THE PROBLEM
Please return the entries, omitting and altering nothing.

AVAILABLE RECORDS
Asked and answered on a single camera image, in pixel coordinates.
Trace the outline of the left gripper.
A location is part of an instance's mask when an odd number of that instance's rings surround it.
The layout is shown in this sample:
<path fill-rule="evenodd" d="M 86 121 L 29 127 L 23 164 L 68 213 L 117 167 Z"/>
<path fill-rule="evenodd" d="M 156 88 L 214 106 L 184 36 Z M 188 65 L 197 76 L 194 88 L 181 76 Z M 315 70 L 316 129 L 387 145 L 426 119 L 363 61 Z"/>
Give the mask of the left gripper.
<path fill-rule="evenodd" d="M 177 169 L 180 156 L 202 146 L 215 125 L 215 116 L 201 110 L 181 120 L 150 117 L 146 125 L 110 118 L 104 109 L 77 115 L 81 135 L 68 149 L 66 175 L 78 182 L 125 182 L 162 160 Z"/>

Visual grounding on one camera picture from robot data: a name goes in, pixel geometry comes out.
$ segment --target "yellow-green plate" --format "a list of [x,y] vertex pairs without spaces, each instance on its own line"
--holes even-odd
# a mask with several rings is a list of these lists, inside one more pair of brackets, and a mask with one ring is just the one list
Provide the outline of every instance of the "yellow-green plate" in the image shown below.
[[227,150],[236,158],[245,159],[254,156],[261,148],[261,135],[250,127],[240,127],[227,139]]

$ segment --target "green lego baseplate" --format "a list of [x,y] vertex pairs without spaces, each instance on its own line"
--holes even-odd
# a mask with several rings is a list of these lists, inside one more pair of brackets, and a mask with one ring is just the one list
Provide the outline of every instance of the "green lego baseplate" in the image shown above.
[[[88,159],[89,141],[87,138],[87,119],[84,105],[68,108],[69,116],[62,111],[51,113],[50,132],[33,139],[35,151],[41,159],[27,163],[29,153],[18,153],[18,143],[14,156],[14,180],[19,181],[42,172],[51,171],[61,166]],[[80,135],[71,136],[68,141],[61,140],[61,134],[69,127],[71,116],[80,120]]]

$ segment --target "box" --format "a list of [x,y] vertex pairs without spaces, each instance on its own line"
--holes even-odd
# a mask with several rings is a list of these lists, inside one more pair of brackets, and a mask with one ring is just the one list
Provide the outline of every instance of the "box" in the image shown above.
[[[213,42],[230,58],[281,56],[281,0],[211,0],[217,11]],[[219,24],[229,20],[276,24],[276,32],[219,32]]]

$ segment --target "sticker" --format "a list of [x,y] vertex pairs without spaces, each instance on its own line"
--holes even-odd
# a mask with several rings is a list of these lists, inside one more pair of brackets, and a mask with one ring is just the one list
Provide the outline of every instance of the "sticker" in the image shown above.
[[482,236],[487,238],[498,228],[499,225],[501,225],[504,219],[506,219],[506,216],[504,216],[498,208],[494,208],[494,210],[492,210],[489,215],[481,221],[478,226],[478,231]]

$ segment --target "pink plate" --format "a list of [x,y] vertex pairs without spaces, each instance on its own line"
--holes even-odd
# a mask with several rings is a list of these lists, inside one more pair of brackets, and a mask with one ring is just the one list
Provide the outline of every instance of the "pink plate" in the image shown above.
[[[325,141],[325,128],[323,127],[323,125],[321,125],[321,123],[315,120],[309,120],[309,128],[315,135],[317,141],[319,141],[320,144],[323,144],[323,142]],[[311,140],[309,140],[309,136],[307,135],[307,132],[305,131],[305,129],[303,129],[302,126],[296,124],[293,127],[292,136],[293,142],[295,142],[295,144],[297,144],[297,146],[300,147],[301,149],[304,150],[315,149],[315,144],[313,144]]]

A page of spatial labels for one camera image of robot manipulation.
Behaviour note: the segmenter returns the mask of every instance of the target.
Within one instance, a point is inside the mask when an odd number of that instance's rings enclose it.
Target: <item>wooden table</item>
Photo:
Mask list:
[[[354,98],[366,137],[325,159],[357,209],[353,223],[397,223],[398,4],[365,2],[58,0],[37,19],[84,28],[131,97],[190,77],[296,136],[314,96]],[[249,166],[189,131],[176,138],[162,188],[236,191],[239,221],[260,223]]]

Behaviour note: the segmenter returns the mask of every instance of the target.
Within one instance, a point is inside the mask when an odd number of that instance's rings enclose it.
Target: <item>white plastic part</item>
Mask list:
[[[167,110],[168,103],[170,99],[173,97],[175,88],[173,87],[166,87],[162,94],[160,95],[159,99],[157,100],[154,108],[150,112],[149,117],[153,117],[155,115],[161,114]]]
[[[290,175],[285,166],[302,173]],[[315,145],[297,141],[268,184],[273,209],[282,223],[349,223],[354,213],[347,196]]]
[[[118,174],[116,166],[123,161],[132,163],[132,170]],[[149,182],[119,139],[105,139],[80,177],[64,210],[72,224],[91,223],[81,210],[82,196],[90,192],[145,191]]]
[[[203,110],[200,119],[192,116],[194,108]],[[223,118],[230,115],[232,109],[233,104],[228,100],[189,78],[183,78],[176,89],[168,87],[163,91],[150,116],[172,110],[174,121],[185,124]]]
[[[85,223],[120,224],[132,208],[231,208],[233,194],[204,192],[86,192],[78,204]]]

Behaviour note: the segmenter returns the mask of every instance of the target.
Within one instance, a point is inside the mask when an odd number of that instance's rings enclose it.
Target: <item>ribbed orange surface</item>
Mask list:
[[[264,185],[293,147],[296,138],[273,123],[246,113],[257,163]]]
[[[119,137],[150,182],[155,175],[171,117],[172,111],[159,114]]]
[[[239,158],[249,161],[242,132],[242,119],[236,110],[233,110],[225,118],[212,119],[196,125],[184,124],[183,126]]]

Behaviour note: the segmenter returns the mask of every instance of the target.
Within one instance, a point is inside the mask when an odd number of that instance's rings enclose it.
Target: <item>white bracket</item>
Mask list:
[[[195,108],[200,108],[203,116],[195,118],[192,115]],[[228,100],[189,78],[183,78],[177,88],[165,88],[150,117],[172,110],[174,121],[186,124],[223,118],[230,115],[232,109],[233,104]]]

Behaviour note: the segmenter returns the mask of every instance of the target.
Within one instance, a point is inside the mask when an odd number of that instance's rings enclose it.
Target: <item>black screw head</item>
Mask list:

WRITTEN RESPONSE
Asked and answered on a single camera image, in pixel coordinates.
Trace the outline of the left gripper.
A location is part of an instance's mask when an odd number of that instance's rings surround it.
The layout is shown in this sample:
<path fill-rule="evenodd" d="M 86 121 L 29 127 L 23 164 L 68 213 L 117 167 Z"/>
<path fill-rule="evenodd" d="M 156 88 L 214 106 L 184 36 Z M 188 65 L 197 76 L 194 88 L 181 76 Z M 315 70 L 316 129 L 387 145 L 426 119 L 363 61 Z"/>
Give the mask of the left gripper.
<path fill-rule="evenodd" d="M 177 169 L 180 156 L 202 146 L 215 125 L 215 116 L 201 110 L 181 120 L 150 117 L 146 125 L 110 118 L 104 109 L 77 115 L 81 135 L 68 149 L 66 175 L 78 182 L 125 182 L 162 160 Z"/>

Visual grounding on one camera picture from robot data: a name goes in, pixel geometry comes out.
$ segment --target "yellow-green plate" --format "a list of [x,y] vertex pairs without spaces, each instance on its own line"
--holes even-odd
# a mask with several rings is a list of these lists, inside one more pair of brackets, and a mask with one ring is just the one list
Provide the outline of every instance of the "yellow-green plate" in the image shown below.
[[227,150],[236,158],[245,159],[254,156],[261,148],[261,135],[250,127],[240,127],[227,139]]

$ segment --target "green lego baseplate" --format "a list of [x,y] vertex pairs without spaces, each instance on its own line"
--holes even-odd
# a mask with several rings is a list of these lists, inside one more pair of brackets, and a mask with one ring is just the one list
Provide the outline of every instance of the "green lego baseplate" in the image shown above.
[[[88,159],[89,141],[87,138],[87,119],[84,105],[68,108],[69,116],[62,111],[51,113],[50,132],[33,139],[35,151],[41,159],[27,163],[29,153],[18,153],[18,143],[14,156],[14,180],[19,181],[42,172],[51,171],[61,166]],[[80,135],[71,136],[68,141],[61,140],[61,134],[69,127],[71,116],[80,120]]]

$ segment --target "box" --format "a list of [x,y] vertex pairs without spaces, each instance on its own line"
--holes even-odd
# a mask with several rings is a list of these lists, inside one more pair of brackets, and a mask with one ring is just the one list
Provide the outline of every instance of the "box" in the image shown above.
[[[213,42],[230,58],[281,56],[281,0],[211,0],[217,11]],[[219,24],[229,20],[276,24],[276,32],[219,32]]]

$ segment --target "sticker" --format "a list of [x,y] vertex pairs without spaces, each instance on its own line"
--holes even-odd
# a mask with several rings is a list of these lists, inside one more pair of brackets, and a mask with one ring is just the one list
Provide the outline of every instance of the "sticker" in the image shown above.
[[482,236],[487,238],[498,228],[499,225],[501,225],[504,219],[506,219],[506,216],[504,216],[498,208],[494,208],[494,210],[492,210],[489,215],[481,221],[478,226],[478,231]]

$ segment --target "pink plate" --format "a list of [x,y] vertex pairs without spaces, each instance on its own line"
--holes even-odd
# a mask with several rings is a list of these lists, inside one more pair of brackets, and a mask with one ring is just the one list
Provide the outline of every instance of the "pink plate" in the image shown above.
[[[325,141],[325,128],[323,127],[323,125],[321,125],[321,123],[315,120],[309,120],[309,128],[315,135],[317,141],[319,141],[320,144],[323,144],[323,142]],[[311,140],[309,140],[309,136],[307,135],[307,132],[305,131],[305,129],[303,129],[302,126],[296,124],[293,127],[292,136],[293,142],[295,142],[295,144],[297,144],[297,146],[300,147],[301,149],[304,150],[315,149],[315,144],[313,144]]]

A page of spatial labels for one camera image of robot manipulation.
Behaviour note: the segmenter returns the mask of every instance of the target.
Within one instance, a point is inside the mask when an odd number of that instance's rings enclose it.
Target: <item>wooden table</item>
Photo:
Mask list:
[[[354,98],[366,137],[325,159],[357,209],[353,223],[397,223],[398,4],[365,2],[58,0],[37,19],[84,28],[131,97],[190,77],[296,136],[314,96]],[[249,166],[189,131],[176,138],[162,188],[236,191],[239,221],[260,223]]]

Behaviour note: the segmenter returns the mask of every instance of the target.
Within one instance, a point is inside the mask when an odd number of that instance's rings enclose it.
Target: <item>white plastic part</item>
Mask list:
[[[167,110],[168,103],[170,99],[173,97],[175,88],[173,87],[166,87],[162,94],[160,95],[159,99],[157,100],[154,108],[150,112],[149,117],[153,117],[155,115],[161,114]]]
[[[290,175],[285,166],[302,173]],[[315,145],[297,141],[268,184],[273,209],[282,223],[349,223],[354,213],[347,196]]]
[[[118,174],[116,166],[123,161],[132,163],[132,170]],[[149,182],[119,139],[105,139],[80,177],[64,210],[72,224],[91,223],[81,210],[82,196],[90,192],[145,191]]]
[[[203,110],[200,119],[192,116],[194,108]],[[223,118],[230,115],[232,109],[233,104],[228,100],[189,78],[183,78],[176,89],[168,87],[163,91],[150,116],[172,110],[174,121],[185,124]]]
[[[85,223],[120,224],[132,208],[231,208],[233,194],[204,192],[86,192],[78,204]]]

Behaviour note: the segmenter returns the mask of every instance of the target.
Within one instance, a point is inside the mask when an odd number of that instance's rings enclose it.
Target: <item>ribbed orange surface</item>
Mask list:
[[[264,185],[293,147],[296,138],[273,123],[246,113],[257,163]]]
[[[119,137],[150,182],[155,175],[171,117],[172,111],[159,114]]]
[[[239,158],[249,161],[242,132],[242,119],[236,110],[233,110],[225,118],[212,119],[196,125],[184,124],[183,126]]]

Behaviour note: the segmenter returns the mask of every instance of the target.
Within one instance, a point is inside the mask when an odd number of that instance's rings enclose it.
Target: <item>white bracket</item>
Mask list:
[[[195,108],[200,108],[203,116],[195,118],[192,115]],[[228,100],[189,78],[183,78],[177,88],[165,88],[150,117],[172,110],[174,121],[186,124],[223,118],[230,115],[232,109],[233,104]]]

Behaviour note: the segmenter returns the mask of every instance of the target.
Within one instance, a point is inside the mask when an odd number of that instance's rings enclose it.
Target: <item>black screw head</item>
Mask list:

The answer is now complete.